- What this task involves -
For each line of the material, check for the string "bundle"; then state how many lines had it, giving only the number.

#####

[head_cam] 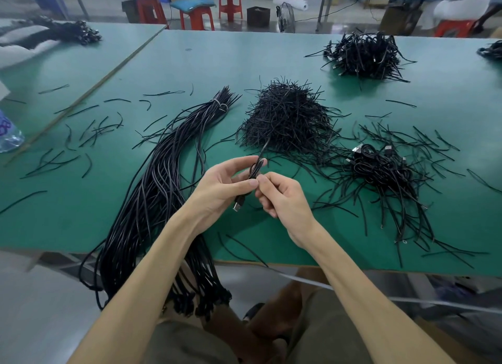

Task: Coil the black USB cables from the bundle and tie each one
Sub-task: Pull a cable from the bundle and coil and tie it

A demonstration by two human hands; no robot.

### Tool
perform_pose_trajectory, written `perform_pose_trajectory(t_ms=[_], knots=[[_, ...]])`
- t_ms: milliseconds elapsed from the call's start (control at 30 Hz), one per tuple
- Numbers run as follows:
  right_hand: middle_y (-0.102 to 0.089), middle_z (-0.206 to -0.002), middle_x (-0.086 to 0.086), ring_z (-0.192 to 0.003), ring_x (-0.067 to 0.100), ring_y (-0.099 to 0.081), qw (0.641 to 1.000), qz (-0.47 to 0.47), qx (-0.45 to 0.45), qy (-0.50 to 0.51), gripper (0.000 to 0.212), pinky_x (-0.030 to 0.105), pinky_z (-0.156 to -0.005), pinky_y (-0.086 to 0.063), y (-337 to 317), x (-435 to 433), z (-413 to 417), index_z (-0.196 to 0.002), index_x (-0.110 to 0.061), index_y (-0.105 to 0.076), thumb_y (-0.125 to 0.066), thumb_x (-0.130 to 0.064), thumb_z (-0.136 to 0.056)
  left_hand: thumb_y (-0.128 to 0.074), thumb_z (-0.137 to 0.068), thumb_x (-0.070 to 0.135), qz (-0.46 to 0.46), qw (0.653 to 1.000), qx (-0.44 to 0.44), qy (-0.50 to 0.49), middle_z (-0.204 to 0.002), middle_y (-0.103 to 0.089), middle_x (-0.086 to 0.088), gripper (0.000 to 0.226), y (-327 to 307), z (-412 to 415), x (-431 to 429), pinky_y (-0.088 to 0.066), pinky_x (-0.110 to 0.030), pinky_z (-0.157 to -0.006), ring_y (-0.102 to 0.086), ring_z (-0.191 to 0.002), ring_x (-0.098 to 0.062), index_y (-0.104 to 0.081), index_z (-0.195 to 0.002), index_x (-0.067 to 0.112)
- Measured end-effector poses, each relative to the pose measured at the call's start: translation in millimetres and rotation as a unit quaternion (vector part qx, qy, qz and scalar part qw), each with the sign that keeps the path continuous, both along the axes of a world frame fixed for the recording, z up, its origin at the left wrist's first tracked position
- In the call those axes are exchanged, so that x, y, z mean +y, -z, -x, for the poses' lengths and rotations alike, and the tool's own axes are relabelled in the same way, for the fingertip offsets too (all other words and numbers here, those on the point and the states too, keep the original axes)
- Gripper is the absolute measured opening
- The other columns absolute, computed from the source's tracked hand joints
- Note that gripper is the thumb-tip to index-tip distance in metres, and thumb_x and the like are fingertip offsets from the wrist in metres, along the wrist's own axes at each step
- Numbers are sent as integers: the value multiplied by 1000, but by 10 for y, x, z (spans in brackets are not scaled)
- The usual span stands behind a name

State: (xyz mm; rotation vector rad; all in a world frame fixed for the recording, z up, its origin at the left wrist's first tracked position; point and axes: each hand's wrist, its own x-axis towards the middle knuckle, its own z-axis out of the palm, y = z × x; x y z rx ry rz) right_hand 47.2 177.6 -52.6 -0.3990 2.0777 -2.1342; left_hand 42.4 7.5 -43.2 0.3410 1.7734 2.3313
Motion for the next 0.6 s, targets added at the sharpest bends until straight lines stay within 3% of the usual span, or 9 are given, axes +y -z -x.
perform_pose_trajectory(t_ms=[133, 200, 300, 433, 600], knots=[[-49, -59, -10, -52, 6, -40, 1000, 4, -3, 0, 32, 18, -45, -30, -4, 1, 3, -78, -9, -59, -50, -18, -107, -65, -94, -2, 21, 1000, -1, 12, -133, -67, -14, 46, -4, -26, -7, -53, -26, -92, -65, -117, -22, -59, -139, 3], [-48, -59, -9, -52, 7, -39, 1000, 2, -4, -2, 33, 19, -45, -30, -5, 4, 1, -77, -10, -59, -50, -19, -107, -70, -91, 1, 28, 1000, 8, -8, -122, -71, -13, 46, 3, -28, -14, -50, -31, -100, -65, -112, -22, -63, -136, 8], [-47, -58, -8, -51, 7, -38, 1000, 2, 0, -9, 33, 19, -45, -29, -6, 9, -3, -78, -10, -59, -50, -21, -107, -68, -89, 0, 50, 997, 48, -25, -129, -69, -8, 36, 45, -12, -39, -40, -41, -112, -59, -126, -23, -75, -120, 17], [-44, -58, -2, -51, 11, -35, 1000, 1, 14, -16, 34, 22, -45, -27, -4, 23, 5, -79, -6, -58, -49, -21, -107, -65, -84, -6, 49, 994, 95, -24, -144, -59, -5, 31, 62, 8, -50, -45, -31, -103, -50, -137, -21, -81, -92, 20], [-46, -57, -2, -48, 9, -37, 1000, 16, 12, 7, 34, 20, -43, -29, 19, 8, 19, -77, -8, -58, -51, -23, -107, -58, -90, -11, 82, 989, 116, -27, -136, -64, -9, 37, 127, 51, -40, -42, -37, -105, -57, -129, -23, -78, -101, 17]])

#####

- Response area -
2